• Required action: Among the entries below, find every line that has "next" and pull it out.

^^^^^^^^^^^^^^^^

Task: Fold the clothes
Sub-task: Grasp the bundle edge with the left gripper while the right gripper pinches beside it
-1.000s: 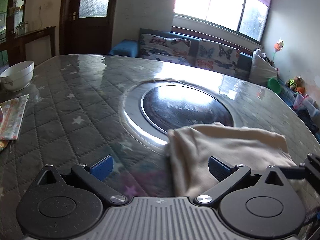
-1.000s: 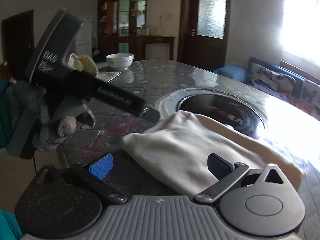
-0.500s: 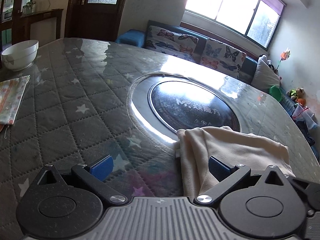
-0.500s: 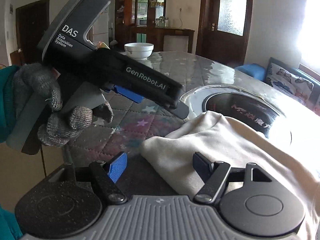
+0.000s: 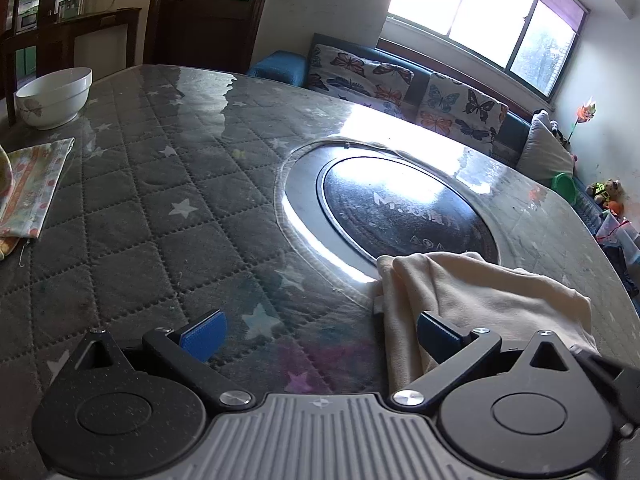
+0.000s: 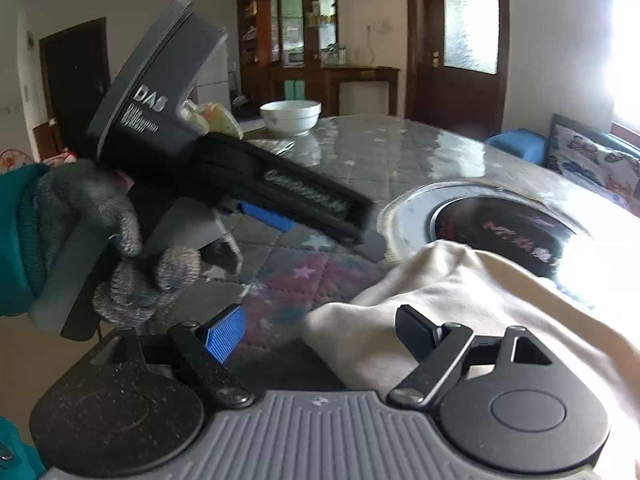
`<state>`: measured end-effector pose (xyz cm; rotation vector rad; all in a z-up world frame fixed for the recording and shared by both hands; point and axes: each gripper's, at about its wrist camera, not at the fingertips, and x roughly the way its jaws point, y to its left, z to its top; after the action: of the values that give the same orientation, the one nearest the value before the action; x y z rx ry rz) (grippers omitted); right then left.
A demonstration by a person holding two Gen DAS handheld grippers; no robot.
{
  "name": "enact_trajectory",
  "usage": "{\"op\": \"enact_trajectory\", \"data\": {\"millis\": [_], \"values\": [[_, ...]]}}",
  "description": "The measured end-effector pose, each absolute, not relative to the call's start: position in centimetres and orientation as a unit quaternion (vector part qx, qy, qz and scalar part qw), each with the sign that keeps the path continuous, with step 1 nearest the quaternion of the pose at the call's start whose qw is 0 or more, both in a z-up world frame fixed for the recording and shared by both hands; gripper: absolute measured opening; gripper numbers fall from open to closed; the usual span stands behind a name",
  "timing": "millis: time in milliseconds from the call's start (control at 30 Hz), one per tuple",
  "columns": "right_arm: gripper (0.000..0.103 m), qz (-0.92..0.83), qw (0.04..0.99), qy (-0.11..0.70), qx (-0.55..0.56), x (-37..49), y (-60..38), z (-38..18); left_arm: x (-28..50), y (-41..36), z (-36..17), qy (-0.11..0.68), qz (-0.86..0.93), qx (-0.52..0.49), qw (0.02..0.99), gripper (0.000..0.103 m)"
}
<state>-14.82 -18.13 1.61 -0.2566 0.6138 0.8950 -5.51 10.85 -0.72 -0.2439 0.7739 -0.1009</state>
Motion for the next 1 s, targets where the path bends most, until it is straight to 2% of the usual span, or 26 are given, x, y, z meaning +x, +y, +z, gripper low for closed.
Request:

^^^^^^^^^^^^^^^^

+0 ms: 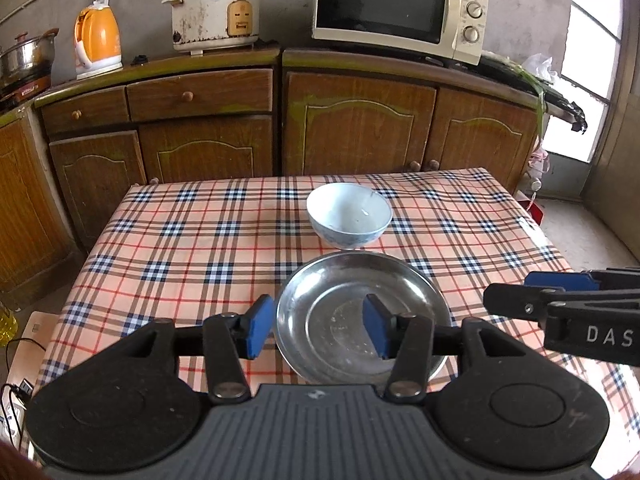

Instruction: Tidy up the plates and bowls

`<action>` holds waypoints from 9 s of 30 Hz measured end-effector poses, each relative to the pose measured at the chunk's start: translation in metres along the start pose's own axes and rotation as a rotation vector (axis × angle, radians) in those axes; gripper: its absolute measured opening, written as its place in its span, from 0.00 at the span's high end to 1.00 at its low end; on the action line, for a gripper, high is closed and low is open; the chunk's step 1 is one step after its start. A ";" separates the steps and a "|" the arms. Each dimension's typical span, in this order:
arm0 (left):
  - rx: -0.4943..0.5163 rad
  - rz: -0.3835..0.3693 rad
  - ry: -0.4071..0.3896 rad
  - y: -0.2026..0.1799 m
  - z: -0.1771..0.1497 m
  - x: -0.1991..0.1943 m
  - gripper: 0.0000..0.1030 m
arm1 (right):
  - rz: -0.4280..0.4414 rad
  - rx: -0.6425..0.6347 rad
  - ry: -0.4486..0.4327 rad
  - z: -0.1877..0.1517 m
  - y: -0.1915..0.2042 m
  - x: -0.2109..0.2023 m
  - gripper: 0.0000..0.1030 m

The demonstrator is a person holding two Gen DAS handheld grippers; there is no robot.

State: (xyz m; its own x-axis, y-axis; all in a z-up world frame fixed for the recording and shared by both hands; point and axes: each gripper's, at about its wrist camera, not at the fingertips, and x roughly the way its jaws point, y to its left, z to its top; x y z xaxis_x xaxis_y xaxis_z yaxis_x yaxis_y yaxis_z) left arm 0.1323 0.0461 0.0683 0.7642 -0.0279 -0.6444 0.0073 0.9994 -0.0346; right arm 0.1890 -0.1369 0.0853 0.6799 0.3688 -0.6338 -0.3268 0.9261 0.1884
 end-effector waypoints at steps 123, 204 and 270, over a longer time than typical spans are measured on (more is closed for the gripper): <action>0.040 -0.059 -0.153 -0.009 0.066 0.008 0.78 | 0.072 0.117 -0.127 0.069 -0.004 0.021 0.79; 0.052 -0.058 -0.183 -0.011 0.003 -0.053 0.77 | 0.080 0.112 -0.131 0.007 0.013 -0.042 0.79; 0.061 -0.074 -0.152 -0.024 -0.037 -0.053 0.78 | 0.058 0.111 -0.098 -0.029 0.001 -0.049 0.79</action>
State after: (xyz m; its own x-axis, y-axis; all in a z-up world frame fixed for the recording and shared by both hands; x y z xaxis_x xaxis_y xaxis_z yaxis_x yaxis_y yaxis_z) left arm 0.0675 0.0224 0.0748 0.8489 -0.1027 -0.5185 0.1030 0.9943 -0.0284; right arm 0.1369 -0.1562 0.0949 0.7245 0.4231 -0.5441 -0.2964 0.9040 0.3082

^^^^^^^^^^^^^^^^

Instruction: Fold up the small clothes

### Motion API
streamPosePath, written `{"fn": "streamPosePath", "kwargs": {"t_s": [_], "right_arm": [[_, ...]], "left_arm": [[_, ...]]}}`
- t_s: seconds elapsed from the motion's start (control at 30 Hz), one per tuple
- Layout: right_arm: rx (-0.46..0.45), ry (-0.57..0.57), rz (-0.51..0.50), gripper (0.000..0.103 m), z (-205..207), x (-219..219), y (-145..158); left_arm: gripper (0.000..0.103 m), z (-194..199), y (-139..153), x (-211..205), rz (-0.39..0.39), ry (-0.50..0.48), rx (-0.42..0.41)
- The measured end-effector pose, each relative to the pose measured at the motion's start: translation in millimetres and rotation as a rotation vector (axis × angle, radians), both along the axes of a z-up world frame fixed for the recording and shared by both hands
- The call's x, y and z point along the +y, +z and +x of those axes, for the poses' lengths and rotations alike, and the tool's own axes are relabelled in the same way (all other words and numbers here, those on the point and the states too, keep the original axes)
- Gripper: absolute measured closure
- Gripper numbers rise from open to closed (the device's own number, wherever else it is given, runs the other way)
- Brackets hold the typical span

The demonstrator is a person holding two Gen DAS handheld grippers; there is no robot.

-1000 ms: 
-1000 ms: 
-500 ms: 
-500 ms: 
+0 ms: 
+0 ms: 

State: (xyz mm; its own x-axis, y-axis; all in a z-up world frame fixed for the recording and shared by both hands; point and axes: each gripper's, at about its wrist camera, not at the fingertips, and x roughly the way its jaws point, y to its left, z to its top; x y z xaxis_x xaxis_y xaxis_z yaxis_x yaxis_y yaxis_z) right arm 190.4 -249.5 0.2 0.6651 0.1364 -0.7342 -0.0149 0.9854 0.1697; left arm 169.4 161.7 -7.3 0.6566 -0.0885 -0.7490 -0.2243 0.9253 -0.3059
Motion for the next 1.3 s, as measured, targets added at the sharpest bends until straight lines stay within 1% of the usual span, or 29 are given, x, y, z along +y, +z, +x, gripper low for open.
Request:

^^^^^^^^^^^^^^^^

• Answer to this exercise:
Motion for the next 1 s, targets where the path bends most, until it is straight to 2% of the usual span, or 26 are given, x, y, z meaning +x, +y, +z, gripper low for closed.
Motion for the next 1.3 s, as measured, targets added at the sharpest bends until straight lines stay within 1% of the usual span, or 29 are given, x, y, z along +y, +z, +x, gripper low for open.

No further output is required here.